Infinite scroll is a common feature found on many websites where more content is loaded as you scroll down the page. This can pose a challenge when you're trying to scrape data from the website because you need to simulate this scrolling behaviour to load all the content.
Here's how you can deal with infinite scrolling in Puppeteer:
First, you need to launch Puppeteer and navigate to the page.
const puppeteer = require('puppeteer');
async function scrapeInfiniteScroll() {
const browser = await puppeteer.launch();
const page = await browser.newPage();
await page.goto('http://example.com');
// ...
}
scrapeInfiniteScroll();
Next, you can use the page.evaluate
function to run JavaScript in the context of the page. You can use this to scroll to the bottom of the page.
await page.evaluate(() => {
window.scrollBy(0, window.innerHeight);
});
Puppeteer doesn't provide an event for when the scroll has finished loading new content, so you'll need to add a delay after scrolling to allow the new content to load.

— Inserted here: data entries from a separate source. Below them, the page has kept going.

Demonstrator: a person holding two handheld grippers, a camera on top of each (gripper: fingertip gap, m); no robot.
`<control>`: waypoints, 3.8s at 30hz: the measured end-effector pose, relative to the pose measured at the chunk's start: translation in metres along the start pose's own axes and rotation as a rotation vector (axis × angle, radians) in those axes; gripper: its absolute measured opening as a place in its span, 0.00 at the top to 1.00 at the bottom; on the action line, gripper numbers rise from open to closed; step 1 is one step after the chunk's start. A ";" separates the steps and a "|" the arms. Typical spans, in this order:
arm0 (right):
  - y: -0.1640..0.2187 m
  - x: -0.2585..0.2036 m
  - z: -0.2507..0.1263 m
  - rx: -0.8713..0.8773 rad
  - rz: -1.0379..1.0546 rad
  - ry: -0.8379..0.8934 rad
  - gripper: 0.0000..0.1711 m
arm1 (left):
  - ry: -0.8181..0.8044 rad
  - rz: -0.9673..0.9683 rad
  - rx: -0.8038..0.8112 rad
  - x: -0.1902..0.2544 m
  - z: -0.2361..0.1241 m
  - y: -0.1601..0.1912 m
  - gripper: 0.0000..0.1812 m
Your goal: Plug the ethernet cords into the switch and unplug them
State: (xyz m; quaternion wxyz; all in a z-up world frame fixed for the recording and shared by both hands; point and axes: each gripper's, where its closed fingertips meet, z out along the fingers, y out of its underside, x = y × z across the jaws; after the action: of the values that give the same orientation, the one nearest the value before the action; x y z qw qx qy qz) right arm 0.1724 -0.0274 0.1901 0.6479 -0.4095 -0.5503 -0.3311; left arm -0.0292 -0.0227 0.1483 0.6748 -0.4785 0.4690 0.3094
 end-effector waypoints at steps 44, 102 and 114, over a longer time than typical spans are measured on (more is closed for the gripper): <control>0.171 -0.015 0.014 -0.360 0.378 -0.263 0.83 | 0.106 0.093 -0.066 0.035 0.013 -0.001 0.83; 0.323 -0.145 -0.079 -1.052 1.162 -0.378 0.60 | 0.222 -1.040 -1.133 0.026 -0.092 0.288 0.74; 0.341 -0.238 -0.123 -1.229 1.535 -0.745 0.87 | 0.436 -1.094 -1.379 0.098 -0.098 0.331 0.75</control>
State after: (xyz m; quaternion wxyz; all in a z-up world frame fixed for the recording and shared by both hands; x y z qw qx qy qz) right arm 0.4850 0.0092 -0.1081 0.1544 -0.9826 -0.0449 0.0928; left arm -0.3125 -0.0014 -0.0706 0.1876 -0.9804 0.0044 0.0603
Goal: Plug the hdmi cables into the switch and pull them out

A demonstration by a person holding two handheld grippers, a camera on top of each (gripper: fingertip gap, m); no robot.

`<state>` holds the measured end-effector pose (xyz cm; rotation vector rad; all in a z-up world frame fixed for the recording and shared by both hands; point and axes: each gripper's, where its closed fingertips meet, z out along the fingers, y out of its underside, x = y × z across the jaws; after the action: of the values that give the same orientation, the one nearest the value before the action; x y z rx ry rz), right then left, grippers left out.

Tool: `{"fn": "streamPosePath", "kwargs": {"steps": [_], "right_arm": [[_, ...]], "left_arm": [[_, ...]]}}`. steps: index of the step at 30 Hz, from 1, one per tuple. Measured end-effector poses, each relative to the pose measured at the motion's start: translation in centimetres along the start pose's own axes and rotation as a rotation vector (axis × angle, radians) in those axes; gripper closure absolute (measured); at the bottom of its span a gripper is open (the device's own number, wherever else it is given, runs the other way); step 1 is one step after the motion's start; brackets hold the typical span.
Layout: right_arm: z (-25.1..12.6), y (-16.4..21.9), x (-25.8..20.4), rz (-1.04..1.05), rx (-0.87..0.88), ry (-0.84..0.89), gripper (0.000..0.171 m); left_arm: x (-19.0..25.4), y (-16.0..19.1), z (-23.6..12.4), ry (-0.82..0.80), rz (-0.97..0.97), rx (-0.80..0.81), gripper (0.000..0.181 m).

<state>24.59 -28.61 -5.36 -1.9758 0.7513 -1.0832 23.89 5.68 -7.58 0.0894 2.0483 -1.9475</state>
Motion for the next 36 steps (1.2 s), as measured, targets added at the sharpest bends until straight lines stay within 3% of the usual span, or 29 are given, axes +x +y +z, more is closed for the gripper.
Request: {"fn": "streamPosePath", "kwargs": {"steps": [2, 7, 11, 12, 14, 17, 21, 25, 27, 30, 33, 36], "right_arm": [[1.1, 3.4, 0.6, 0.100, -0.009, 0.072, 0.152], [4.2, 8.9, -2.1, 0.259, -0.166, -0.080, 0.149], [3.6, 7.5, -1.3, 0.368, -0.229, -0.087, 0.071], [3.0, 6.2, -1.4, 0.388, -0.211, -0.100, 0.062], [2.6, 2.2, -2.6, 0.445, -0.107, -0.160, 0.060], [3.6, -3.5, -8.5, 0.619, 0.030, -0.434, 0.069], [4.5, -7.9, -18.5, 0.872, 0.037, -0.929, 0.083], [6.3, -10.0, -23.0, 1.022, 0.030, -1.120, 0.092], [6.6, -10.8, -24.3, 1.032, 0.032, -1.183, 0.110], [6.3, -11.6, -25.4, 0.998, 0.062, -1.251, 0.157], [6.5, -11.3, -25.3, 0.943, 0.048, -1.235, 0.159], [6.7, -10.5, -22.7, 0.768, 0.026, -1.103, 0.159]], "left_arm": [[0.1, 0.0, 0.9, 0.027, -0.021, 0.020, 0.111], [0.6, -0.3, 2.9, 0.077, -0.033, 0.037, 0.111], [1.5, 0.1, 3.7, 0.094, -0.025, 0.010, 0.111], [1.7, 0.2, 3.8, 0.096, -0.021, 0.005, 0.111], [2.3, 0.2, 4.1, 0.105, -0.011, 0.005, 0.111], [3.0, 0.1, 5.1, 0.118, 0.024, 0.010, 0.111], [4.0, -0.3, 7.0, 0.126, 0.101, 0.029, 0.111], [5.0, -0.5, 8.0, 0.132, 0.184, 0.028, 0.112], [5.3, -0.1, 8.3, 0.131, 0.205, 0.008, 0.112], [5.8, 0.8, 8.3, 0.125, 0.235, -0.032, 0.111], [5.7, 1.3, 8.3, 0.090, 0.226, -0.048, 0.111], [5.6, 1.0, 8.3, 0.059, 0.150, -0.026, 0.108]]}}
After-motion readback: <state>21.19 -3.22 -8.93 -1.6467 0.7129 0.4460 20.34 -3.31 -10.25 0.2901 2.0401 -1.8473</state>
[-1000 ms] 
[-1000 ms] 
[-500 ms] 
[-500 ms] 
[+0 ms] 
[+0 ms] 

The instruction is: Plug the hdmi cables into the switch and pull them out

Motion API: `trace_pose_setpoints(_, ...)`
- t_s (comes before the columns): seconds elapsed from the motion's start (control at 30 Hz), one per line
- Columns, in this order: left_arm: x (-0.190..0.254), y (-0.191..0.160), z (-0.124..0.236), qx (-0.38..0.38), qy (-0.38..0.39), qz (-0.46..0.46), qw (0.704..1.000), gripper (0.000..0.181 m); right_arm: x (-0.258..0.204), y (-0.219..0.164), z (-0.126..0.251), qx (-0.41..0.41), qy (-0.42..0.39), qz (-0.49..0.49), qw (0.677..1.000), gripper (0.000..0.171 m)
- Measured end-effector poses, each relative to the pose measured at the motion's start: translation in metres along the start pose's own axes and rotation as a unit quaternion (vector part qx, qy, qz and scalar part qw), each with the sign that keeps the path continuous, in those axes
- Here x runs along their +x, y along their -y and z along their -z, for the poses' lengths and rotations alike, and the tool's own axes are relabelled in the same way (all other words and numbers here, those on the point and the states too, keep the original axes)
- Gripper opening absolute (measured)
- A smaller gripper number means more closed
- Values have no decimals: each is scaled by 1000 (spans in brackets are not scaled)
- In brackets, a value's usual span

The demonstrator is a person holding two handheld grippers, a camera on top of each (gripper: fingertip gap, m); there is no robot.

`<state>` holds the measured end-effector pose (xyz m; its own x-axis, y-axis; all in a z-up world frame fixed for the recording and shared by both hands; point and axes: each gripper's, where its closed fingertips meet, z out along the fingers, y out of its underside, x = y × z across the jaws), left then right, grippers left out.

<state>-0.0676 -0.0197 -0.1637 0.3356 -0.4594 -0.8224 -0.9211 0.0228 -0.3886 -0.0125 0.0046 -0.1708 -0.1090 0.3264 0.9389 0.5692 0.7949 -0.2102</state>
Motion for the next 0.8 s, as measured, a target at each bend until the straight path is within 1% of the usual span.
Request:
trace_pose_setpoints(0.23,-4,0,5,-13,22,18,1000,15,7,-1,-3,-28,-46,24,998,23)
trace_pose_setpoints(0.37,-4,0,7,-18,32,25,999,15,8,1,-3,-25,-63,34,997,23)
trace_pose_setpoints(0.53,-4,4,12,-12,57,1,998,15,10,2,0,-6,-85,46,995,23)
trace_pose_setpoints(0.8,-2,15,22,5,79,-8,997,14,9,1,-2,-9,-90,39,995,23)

await page.waitForTimeout(1000);
To scroll multiple times, you can put the scroll and delay in a loop. Here's an example of scrolling 10 times.
for(let i = 0; i < 10; i++) {
await page.evaluate(() => {
window.scrollBy(0, window.innerHeight);
});
await page.waitForTimeout(1000);
}
However, the number of times to scroll shouldn't be hardcoded. Instead, you can monitor the height of the body element, and stop scrolling when it stops increasing. This indicates that there's no more content to load.
let previousHeight;
do {
previousHeight = await page.evaluate('document.body.scrollHeight');
await page.evaluate('window.scrollTo(0, document.body.scrollHeight)');
await page.waitForFunction(`document.body.scrollHeight > ${previousHeight}`);
await page.waitForTimeout(1000); // Timeout for safe measure
} while (await page.evaluate('document.body.scrollHeight') > previousHeight);
After the loop, you can continue with the rest of your scraping.
Keep in mind that this is a basic example, and you might need to adjust the code depending on the specifics of the website you're scraping. For example, some websites might require you to scroll in a specific way, or they might have a "load more" button that you need to click instead of scrolling.